Directions for this task
Find the word "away" in the listing below. Copy every line that has it.

───── Source material

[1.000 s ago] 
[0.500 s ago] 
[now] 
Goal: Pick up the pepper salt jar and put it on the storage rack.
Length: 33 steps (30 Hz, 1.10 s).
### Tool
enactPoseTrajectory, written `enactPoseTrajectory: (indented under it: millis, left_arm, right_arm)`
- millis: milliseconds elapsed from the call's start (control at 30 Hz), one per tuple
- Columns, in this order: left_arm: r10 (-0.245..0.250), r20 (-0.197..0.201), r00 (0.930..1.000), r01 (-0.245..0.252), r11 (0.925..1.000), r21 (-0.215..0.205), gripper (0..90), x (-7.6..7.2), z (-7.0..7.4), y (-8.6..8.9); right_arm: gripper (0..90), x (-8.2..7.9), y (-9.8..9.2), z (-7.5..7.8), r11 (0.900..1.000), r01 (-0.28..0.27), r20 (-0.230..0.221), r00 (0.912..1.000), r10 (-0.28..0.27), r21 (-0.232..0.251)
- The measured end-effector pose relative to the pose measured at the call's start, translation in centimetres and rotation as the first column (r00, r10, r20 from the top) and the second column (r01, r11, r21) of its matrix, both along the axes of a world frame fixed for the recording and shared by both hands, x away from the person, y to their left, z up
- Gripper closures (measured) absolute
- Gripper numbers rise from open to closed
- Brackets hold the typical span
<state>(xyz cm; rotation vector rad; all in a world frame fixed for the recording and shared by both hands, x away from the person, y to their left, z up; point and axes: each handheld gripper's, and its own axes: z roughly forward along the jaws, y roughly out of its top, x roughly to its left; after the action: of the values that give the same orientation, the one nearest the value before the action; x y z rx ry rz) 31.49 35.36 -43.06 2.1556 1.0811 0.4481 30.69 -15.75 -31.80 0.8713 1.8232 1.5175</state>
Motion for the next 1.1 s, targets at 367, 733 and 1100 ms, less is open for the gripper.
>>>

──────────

Solution to this task
- The measured end-effector pose relative to the pose measured at the call's start, translation in centimetres and rotation as the first column (r00, r10, r20 from the top) and the second column (r01, r11, r21) of its matrix, both along the axes of a world frame fixed for the recording and shared by both hands, x away from the person, y to their left, z up
<state>(xyz cm; rotation vector rad; all in a world frame fixed for the recording and shared by both hands, x away from the person, y to their left, z up; point and axes: each handheld gripper's, and its own axes: z roughly forward along the jaws, y roughly out of its top, x roughly to its left; after the action: of the values that give the same orientation, the one nearest the value before the action; x y z rx ry rz) 31.49 35.36 -43.06 2.1556 1.0811 0.4481 30.69 -15.75 -31.80 0.8713 1.8232 1.5175</state>

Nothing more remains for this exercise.